= Arthur E. Martell =

Distinguished chemistry professor

Arthur E. Martell (October 18, 1916 – October 15, 2003) was a distinguished professor of chemistry at Texas A&M University and award-winning researcher in the field of inorganic chemistry.

His research centered on metal chelate compounds, macrocyclic complexes and cryptates.

==Education==
Martell was born October 18, 1916, in Natick, Massachusetts. He earned his undergraduate degree in chemistry in 1938 from Worcester Polytechnic Institute before receiving his Ph.D. from New York University.

==Career==
After completing his doctorate, Martell returned his alma mater WPI as an instructor in the department of chemistry. He later served as chair of the chemistry departments at Clark University and the Illinois Institute of Technology.

In 1966, Martell joined the faculty of Texas A&M University, serving as the head of the department of chemistry until 1980. He was hired specifically to transform the A&M chemistry department into one of national prominence. By the end of his term as department head, he had expanded the faculty by thirty to fifty-five tenure-track professionals and attracted many well-known researchers, including F. Albert Cotton to the department. The number of undergraduate chemistry majors tripled, and the number of graduate students quadrupled.

While leading the department of chemistry, Martell also led a highly productive research group. The group designed new ligands for complexation of iron and aluminium, technology that was used to treat patients with iron or aluminum overload. He cowrote a book on his pioneering research in the chemistry of metal chelate compounds with Nobel Laureate Melvin Calvin, and wrote or edited fourteen other textbooks that are in use by hundreds of chemists and biologists, including works on Critical Stability Constants (six volumes, with R.M. Smith), The Determination and Use of Stability Constants (with R.J. Motekaitis) and Metal Complexes in Aqueous Solutions (with R.D. Hancock). Martell also authored over 550 articles that were published in peer-reviewed scientific journals, most of which dealt with equilibria, kinetics, and the physical properties of metal chelates, macrocyclic complexes and cryptates. In 1993, he, Motekaitis and Smith developed the first computer database to track the reaction rates of ligands and how they react with ions to form complex chemical compounds.

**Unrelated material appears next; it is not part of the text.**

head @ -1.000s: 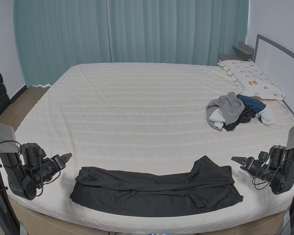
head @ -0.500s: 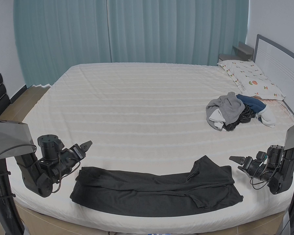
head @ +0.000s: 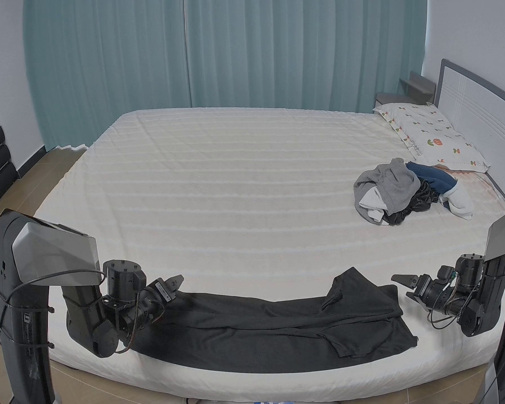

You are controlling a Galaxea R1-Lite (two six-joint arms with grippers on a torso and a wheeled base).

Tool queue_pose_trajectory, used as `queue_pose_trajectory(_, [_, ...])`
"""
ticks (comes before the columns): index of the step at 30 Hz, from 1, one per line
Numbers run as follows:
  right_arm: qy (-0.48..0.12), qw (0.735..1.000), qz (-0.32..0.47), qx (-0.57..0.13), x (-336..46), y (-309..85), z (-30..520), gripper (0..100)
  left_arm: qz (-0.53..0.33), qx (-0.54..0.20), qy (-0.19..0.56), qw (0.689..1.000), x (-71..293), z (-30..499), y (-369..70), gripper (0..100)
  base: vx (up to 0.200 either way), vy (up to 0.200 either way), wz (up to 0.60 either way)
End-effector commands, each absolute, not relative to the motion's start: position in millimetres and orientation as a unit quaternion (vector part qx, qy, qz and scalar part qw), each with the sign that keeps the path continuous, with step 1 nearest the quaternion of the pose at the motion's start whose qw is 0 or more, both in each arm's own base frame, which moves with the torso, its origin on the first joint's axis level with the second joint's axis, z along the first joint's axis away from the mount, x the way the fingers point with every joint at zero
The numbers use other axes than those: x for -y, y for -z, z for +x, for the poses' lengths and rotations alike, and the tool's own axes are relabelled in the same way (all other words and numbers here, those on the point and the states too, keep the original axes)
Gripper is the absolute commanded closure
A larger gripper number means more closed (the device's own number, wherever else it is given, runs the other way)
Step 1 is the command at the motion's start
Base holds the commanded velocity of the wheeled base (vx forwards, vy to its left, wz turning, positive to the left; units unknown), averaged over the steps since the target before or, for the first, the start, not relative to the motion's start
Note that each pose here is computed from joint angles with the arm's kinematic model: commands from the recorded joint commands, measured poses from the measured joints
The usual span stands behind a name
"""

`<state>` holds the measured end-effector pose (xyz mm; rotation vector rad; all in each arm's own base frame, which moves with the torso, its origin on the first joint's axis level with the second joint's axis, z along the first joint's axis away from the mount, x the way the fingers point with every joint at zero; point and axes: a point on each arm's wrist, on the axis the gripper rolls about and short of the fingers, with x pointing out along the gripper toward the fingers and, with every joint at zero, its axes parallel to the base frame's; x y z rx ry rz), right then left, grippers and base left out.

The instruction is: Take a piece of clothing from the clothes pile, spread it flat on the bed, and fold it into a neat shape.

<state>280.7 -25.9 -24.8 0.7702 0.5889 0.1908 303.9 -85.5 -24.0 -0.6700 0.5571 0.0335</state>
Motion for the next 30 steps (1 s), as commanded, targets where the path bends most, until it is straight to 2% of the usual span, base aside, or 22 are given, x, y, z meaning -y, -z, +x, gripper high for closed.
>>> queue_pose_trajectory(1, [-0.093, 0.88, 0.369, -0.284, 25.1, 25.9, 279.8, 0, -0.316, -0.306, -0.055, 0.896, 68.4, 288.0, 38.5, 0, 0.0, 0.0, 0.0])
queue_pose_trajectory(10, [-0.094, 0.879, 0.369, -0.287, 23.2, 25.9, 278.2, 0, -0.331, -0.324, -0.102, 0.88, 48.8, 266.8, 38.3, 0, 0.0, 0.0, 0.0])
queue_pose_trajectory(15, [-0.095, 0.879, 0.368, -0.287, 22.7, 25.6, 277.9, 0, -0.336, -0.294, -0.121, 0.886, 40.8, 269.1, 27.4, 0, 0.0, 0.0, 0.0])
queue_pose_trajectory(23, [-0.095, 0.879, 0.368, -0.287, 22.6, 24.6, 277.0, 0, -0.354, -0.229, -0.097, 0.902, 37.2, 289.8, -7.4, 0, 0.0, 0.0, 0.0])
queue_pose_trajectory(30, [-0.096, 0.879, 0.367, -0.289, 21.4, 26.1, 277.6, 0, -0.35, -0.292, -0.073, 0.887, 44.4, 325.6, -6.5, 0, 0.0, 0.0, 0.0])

After stepping down as department head in 1980, Martell served as a distinguished professor of chemistry at Texas A&M and continued his research. Although he officially retired from Texas A&M in 2001, he continued to conduct research with his former group until his death. Experiencing kidney trouble, he was forced to undergo dialysis several days per week, but could be found in his lab on days that he was not scheduled for treatment.

==Recognition==
Martell was honored with awards including the Southwest Regional Award of the American Chemical Society, the ACS Award for Distinguished Service to Inorganic Chemistry, and the Patterson-Crane Award. He was elected an honorary lifetime fellow of the New York Academy of Science and to honorary membership in the Japan Society for Analytical Chemistry. He was a 1953 Guggenheim Fellow, an NIH Special Fellow, and a National Science Foundation Senior Postdoctoral Fellow.

==Family life==
Martell was married twice. His first marriage, to Norma Saunders, resulted in six children, Jon, Elaine, Stuart, Ed, Janet, and Judy, while his second, to Mary Austin, produced two additional children, Helen and Kathryn.

Martell highly enjoyed the outdoors, spending much of his free time hiking, skiing, and fishing. One of his biggest personal accomplishments was successfully climbing the Matterhorn.